When I show. up at her place the next day, the swirling patterns of the janitor’s mop shine wet on tile floor in the harsh fluorescence of the hallway. It is all quiet and I smell no food or coffee smells from the apartments near hers. It is early. I woke in the dark. 4:23. Sleep is no real cure for anything. Bits of dust left in corners, under the radiator wait for some puff of air to swirl them into motion.
I knock twice, and quietly, because I know well she would already be up. It is one of her cleaning days. She answers as I raise my arm to knock a third time. Hi- she says, or something quickly. Her head hangs. It is as if she’s speaking to her torso. I mumble just as she had -good morning, and walk into the small studio we’d shared some time. I never kept clothes there.
Everything that could be is up off of the floor. There will be more mopping, and no dust left behind. Even her bed, a single mattress on a cheap, painted plywood frame, is tilted up, leaning against the wall below the crucifix hung there. Ammonia scents the air. There never was proper room for two on that bed.
-Did you bring money? she asks. I tell her no, not until next week. -I do need it, she tells me. I nod, and know that she has already paid with money borrowed somehow. Neither of us is much with money, making or keeping it. I see the long scabs on the parts of her legs not covered by the nightgown hanging from her shoulders.
Razor thick in width, the scabs are fairly regular features for her. She has to have it off all the way, to be smooth and clean according to some standard I neither share nor understand. If she showers after cleaning, and she will, she will shave most carefully around those new cuts, drawing maybe just a bit of new blood. I’ve seen this. Some people bite their nails.
-I came to grab the TV, I tell her. -It’s broken, she tells me. -It stopped working last week. I just unplugged it and left it alone. Maybe it was the storm, I don’t know, but it just stopped working so I pulled the plug. You can take it and maybe fix it. She is speaking quickly, looking again at her belly, or around at nothing and not at me, and I want her to look maybe at me.
It is an old TV, black and white, encased in cracked black plastic. The set never produced a clear image, not when we watched it anyway. Edges blurred and caved in, details vanishing.

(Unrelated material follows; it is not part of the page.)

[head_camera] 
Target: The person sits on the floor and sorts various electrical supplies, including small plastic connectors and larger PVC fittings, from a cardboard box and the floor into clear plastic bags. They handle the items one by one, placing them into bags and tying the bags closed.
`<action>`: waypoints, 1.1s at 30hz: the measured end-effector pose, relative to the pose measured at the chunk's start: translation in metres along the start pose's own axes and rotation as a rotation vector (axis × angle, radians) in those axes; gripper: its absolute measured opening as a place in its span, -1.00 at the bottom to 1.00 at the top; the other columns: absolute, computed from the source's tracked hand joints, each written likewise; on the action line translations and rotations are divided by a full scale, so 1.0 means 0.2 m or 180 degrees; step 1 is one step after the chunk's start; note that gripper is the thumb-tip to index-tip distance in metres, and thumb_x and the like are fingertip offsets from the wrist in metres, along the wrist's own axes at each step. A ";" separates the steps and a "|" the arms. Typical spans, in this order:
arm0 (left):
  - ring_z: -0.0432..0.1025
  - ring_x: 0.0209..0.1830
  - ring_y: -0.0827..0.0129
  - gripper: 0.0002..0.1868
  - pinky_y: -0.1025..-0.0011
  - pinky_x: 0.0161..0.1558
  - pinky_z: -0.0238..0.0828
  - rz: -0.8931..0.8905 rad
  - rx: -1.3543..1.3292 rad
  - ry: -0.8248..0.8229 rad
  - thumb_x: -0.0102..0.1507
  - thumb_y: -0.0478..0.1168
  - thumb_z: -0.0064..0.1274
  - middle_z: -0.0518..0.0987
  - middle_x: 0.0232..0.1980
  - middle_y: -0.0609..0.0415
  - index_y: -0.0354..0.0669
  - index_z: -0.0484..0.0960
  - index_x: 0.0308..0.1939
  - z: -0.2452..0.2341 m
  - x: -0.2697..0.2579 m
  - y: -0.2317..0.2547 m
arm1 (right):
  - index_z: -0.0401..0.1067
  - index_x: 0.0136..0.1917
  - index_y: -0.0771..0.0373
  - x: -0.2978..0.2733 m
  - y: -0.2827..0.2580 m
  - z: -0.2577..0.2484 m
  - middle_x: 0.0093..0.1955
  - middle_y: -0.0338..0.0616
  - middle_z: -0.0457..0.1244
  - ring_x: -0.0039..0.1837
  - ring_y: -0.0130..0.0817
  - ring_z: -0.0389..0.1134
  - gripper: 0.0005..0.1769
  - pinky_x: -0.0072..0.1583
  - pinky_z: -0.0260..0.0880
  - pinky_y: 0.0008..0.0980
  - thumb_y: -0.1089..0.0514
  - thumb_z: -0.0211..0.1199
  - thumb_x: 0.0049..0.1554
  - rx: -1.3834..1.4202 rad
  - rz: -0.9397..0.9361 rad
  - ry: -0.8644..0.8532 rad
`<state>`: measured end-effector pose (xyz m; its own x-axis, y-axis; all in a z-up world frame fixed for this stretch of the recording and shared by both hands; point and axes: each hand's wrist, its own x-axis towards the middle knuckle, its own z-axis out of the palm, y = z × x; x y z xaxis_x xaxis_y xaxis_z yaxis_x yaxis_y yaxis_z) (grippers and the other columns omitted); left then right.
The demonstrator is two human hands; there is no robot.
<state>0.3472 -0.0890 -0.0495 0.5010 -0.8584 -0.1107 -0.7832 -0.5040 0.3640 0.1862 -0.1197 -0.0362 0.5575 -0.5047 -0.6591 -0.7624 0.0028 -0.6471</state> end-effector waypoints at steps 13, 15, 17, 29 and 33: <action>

She picks up a rag, dabbing at the mirror over the desk. Pushing past her, I sit at the desk before her pile of books. She walks from the room into the toilet and I try not to notice the envelope on the desk, the clinic’s name, all of that. I study the books arranged in pyramid fashion-dance, photography, Renaissance history and a home medical advisory. She walks back into the room smoking a cigarette and I want one very badly.
I had quit when I started sleeping home. I coughed a lot after that. On the second or third night after stopping, I had a fit of coughing in the middle of the night. With the wastebasket next to my bed table to spit out the mucus. So much work for so little product.
I stand and walk to the TV, where it sits on the floor below the shelves. Her empty wastebasket is on top, empty, spotless. I grab the cord and push the televison’s plug into the he wall socket and there is a low sound, a quick hum of life. The screen is dark before a silverwhite dot pops at its center, then winks out.
-I thought it might explode. It smelled funny, you know, she says from behind me as I kneel on her floor. I just pull plug from the wall without bothering to turn it off. -I have to go, I tell her. -How about the money? she asks.
Something about next week comes out my mouth as I stand and walk to the door. Accidentally, I kick her mop bucket and water splashes to the black white tiles tiles. I am outside and a door closes. She’d asked me to take the TV, to fix it maybe. She was trying to be nice, I think, but we both know it just doesn’t work anymore.